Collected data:
******************************

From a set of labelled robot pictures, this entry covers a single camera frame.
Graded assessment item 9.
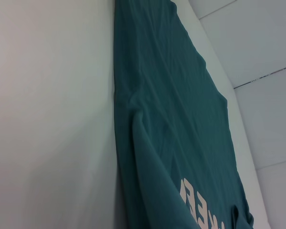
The teal t-shirt with FREE print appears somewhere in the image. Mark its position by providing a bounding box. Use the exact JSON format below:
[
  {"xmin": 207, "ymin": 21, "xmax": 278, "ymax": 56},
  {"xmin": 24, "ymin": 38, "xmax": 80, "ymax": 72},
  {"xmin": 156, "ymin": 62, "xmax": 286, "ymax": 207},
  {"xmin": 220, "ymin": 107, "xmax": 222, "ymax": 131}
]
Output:
[{"xmin": 112, "ymin": 0, "xmax": 255, "ymax": 229}]

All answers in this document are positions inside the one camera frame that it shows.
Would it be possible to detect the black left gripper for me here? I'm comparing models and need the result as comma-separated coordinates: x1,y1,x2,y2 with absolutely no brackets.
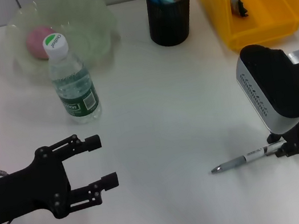
0,128,125,224

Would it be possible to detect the grey white ballpoint pen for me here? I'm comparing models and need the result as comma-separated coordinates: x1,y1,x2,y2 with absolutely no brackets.
206,138,290,175

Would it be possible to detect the clear green-label water bottle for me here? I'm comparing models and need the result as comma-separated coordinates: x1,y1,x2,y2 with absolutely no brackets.
41,27,105,129

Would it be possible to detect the pink peach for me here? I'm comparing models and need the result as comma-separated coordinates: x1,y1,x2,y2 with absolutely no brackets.
23,23,59,63

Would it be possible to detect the green plastic wrapper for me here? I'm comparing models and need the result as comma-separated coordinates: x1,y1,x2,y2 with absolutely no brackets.
227,0,250,21

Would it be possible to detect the translucent green fruit plate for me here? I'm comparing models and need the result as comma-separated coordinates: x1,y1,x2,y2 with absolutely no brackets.
0,0,127,92

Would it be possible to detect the black mesh pen cup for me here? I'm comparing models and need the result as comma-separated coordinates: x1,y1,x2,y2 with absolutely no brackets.
143,0,201,50

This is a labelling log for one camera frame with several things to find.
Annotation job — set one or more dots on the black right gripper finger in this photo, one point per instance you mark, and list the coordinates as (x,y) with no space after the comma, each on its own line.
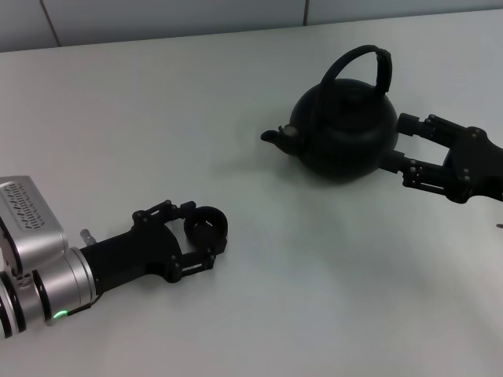
(410,123)
(428,178)

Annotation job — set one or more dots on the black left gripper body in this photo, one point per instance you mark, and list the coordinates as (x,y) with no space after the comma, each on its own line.
(145,251)

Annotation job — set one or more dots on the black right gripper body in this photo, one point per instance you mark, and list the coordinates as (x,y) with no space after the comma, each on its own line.
(477,169)

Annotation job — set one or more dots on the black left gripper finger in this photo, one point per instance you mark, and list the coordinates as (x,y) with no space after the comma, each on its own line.
(196,264)
(165,210)

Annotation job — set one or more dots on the small dark teacup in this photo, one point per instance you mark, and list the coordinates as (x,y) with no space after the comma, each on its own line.
(206,231)

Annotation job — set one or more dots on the black round teapot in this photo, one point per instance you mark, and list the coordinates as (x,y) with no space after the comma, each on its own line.
(346,137)

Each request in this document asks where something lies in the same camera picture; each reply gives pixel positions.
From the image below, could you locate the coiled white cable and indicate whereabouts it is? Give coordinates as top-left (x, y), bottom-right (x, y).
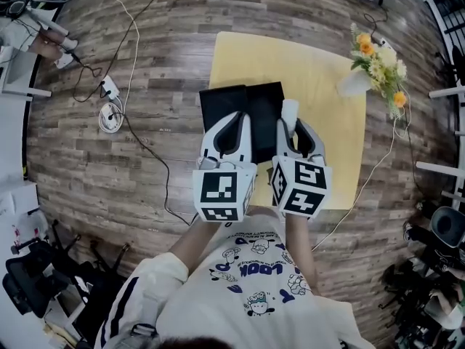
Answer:
top-left (98, 101), bottom-right (125, 135)

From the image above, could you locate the white item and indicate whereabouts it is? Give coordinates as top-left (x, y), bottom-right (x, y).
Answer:
top-left (282, 99), bottom-right (300, 137)

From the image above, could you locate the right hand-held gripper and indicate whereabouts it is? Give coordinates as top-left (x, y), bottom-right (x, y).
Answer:
top-left (270, 118), bottom-right (333, 220)

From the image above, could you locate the white desk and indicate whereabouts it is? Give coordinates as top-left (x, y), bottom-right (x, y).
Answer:
top-left (0, 44), bottom-right (52, 98)

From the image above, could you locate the black office chair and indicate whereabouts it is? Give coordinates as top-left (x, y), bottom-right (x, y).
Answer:
top-left (2, 238), bottom-right (72, 318)

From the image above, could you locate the person's left forearm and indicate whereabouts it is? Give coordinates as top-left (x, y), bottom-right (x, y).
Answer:
top-left (168, 217), bottom-right (227, 270)

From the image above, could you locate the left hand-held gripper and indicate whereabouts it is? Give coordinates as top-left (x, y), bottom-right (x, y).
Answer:
top-left (192, 111), bottom-right (257, 223)

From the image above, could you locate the black floor cable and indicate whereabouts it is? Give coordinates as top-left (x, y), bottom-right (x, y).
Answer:
top-left (108, 111), bottom-right (193, 227)

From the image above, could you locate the white table leg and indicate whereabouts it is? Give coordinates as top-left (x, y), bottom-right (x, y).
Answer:
top-left (416, 160), bottom-right (465, 178)
top-left (428, 85), bottom-right (465, 100)

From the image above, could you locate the white vase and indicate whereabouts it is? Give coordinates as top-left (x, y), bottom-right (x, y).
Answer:
top-left (336, 72), bottom-right (368, 98)

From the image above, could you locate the black box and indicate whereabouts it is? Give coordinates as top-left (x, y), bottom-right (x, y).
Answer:
top-left (198, 81), bottom-right (285, 165)

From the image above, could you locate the white power strip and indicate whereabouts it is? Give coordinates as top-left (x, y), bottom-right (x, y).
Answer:
top-left (99, 75), bottom-right (121, 100)

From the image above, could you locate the thin white cable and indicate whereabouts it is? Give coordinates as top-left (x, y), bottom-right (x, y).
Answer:
top-left (311, 116), bottom-right (397, 252)

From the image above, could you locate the long white cable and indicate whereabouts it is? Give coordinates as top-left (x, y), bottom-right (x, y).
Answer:
top-left (94, 0), bottom-right (141, 113)

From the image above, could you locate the person's right forearm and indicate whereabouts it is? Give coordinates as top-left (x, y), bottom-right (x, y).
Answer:
top-left (283, 213), bottom-right (321, 294)

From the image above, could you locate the black round-backed chair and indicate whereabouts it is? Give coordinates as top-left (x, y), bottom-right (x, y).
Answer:
top-left (431, 205), bottom-right (465, 249)

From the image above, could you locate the yellow and orange flower bouquet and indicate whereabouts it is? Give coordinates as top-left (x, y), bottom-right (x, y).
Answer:
top-left (348, 22), bottom-right (411, 120)

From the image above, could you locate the white printed shirt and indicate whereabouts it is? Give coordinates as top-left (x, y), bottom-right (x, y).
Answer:
top-left (93, 205), bottom-right (377, 349)

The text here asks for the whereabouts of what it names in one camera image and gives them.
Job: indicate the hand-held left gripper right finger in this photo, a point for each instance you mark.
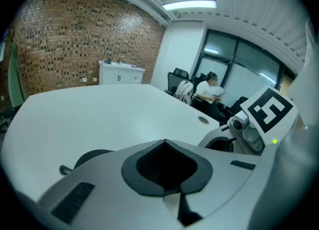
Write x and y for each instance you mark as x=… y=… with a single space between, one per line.
x=219 y=174

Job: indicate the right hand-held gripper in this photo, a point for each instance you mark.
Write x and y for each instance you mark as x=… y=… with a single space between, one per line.
x=271 y=109

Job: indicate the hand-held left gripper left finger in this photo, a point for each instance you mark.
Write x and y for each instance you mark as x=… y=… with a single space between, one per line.
x=104 y=174

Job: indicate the black office chair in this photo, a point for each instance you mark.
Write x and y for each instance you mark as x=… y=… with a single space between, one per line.
x=236 y=107
x=175 y=79
x=198 y=79

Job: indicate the white and black backpack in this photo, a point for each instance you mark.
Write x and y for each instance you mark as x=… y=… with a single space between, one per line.
x=184 y=92

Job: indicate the black framed glass partition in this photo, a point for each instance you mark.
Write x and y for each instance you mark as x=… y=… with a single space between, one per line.
x=251 y=67

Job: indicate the white cabinet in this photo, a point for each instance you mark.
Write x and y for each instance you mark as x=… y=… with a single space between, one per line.
x=119 y=74

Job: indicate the small dark box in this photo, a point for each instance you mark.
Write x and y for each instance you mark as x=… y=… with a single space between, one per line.
x=108 y=61

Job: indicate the green hanging cloth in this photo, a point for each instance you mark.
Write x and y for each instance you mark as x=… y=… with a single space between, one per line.
x=15 y=79

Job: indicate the rectangular ceiling light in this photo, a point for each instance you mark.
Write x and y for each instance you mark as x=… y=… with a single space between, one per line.
x=189 y=4

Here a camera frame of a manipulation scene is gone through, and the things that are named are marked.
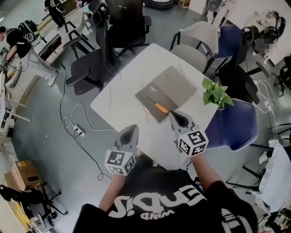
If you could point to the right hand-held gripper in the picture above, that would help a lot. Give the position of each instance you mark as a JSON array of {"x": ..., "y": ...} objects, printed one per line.
[{"x": 193, "y": 143}]

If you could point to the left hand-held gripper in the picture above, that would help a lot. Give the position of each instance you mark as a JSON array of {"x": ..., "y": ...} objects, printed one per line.
[{"x": 116, "y": 160}]

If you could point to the grey folder board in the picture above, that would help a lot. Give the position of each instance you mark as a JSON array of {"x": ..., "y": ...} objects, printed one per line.
[{"x": 172, "y": 84}]

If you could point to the person's right forearm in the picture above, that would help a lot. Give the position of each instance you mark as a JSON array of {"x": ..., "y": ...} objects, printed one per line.
[{"x": 205, "y": 170}]

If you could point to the person's left forearm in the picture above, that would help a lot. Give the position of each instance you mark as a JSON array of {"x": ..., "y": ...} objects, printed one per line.
[{"x": 111, "y": 193}]

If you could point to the cardboard box yellow label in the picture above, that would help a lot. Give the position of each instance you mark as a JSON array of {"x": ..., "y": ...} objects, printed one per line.
[{"x": 26, "y": 175}]

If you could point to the plain cardboard box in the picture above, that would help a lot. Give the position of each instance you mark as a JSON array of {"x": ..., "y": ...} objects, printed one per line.
[{"x": 11, "y": 182}]

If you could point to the green potted plant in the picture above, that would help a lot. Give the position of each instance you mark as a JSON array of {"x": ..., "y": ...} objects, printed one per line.
[{"x": 214, "y": 94}]

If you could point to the blue swivel chair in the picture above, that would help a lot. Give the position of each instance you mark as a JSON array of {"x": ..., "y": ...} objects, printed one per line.
[{"x": 234, "y": 123}]

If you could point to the person's black printed shirt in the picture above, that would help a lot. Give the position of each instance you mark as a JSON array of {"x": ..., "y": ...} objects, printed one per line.
[{"x": 159, "y": 186}]

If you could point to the black office chair round headrest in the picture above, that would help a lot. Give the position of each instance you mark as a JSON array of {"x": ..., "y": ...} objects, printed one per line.
[{"x": 236, "y": 79}]

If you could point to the grey seat office chair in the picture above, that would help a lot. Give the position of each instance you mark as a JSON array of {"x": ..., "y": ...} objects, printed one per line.
[{"x": 36, "y": 211}]

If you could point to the white low bench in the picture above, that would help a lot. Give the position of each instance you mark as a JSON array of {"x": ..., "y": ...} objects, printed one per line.
[{"x": 48, "y": 36}]

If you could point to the white office desk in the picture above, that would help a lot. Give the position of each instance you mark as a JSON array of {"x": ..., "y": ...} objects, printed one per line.
[{"x": 254, "y": 11}]

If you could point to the grey chair black frame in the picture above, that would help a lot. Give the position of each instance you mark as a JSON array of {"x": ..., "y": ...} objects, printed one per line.
[{"x": 191, "y": 54}]

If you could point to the blue chair black frame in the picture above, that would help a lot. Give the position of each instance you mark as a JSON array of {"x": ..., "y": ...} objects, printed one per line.
[{"x": 229, "y": 43}]

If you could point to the black frame armchair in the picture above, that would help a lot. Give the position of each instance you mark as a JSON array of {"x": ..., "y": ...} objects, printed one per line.
[{"x": 72, "y": 42}]

******************************

WORK TO BE COMPLETED - A single number is asked for: how many lines in the entries above hold the string "cable".

PROBLEM SOLUTION - 4